__Work item__
Count every line below in which "draw" occurs, then give only the count.

__Information given__
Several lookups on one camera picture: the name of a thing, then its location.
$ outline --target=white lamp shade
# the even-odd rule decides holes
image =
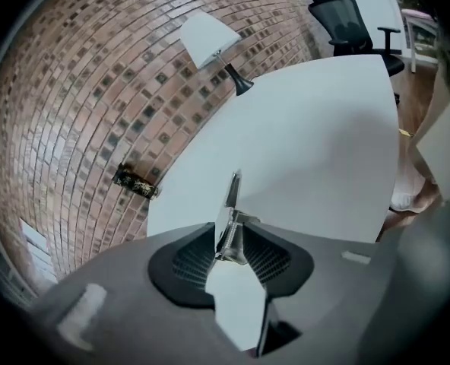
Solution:
[[[205,12],[190,17],[181,26],[181,41],[198,69],[240,39],[238,33]]]

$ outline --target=wooden floor
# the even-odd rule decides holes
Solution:
[[[392,87],[401,96],[398,105],[399,128],[414,134],[426,116],[429,102],[433,95],[433,85],[436,76],[435,65],[417,65],[415,74],[410,72],[409,61],[402,73],[391,77]],[[407,156],[410,138],[399,135],[399,165],[394,194],[407,193],[417,195],[423,187],[425,179],[416,171]],[[410,212],[397,215],[388,213],[386,223],[396,226],[408,225],[416,216]]]

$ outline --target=black lamp base
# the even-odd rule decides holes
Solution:
[[[233,82],[235,83],[237,96],[244,94],[254,85],[253,82],[247,81],[244,77],[239,75],[237,70],[232,66],[232,64],[225,65],[225,70],[228,72]]]

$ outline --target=pink object
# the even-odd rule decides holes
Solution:
[[[415,9],[401,9],[402,14],[411,16],[411,17],[418,17],[419,19],[428,19],[432,20],[433,18],[431,15],[428,15],[421,11],[416,11]]]

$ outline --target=table lamp
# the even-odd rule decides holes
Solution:
[[[190,17],[181,26],[181,41],[185,45],[196,68],[203,68],[215,58],[221,60],[225,64],[225,70],[235,83],[237,96],[248,91],[254,83],[239,75],[231,64],[227,64],[222,60],[220,54],[240,39],[241,36],[238,33],[204,12]]]

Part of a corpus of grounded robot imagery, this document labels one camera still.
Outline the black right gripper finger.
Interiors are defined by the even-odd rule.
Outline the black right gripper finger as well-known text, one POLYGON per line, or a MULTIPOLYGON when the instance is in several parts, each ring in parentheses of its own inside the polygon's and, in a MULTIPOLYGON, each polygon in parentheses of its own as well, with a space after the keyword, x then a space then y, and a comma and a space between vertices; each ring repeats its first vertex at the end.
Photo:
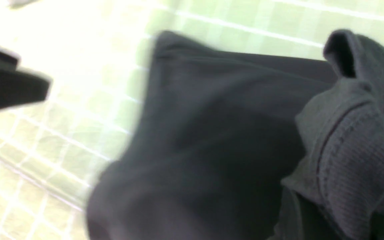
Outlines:
POLYGON ((20 56, 0 47, 0 110, 43 102, 51 79, 37 73, 18 70, 20 56))

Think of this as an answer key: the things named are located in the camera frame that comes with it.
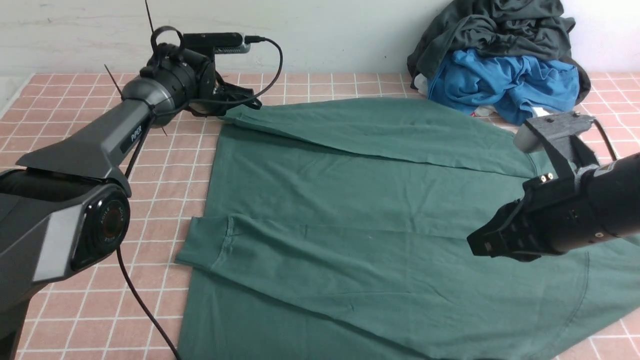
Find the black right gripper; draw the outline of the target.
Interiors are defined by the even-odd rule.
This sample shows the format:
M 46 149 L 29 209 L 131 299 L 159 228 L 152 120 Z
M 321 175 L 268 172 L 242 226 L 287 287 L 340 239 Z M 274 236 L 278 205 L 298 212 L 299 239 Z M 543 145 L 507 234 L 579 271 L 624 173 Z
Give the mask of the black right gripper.
M 595 242 L 595 211 L 574 178 L 552 173 L 522 184 L 521 199 L 501 206 L 467 242 L 474 256 L 532 262 Z

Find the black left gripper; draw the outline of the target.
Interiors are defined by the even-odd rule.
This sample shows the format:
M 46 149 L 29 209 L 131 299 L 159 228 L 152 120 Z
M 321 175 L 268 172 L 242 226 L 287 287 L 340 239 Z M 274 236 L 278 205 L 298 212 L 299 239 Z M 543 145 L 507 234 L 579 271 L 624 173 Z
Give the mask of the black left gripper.
M 238 106 L 237 102 L 250 109 L 260 110 L 263 103 L 253 99 L 254 95 L 254 89 L 226 82 L 217 71 L 207 70 L 199 78 L 198 116 L 224 116 L 227 111 Z

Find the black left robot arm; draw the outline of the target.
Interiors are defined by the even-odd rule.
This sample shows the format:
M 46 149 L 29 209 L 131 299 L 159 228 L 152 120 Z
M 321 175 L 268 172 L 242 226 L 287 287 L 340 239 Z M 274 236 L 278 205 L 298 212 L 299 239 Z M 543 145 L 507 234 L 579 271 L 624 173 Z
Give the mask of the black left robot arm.
M 1 173 L 1 358 L 13 360 L 32 297 L 109 258 L 130 227 L 121 164 L 151 129 L 183 110 L 217 116 L 241 98 L 215 68 L 237 47 L 154 43 L 121 102 L 66 139 L 28 152 Z

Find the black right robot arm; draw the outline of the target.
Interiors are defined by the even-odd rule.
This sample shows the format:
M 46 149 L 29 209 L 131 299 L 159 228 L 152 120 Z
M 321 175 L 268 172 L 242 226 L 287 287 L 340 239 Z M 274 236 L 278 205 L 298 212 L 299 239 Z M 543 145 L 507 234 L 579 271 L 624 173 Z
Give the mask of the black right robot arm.
M 551 173 L 522 185 L 521 199 L 501 206 L 467 237 L 474 256 L 532 262 L 639 233 L 639 155 Z

__Solution to the problem__
4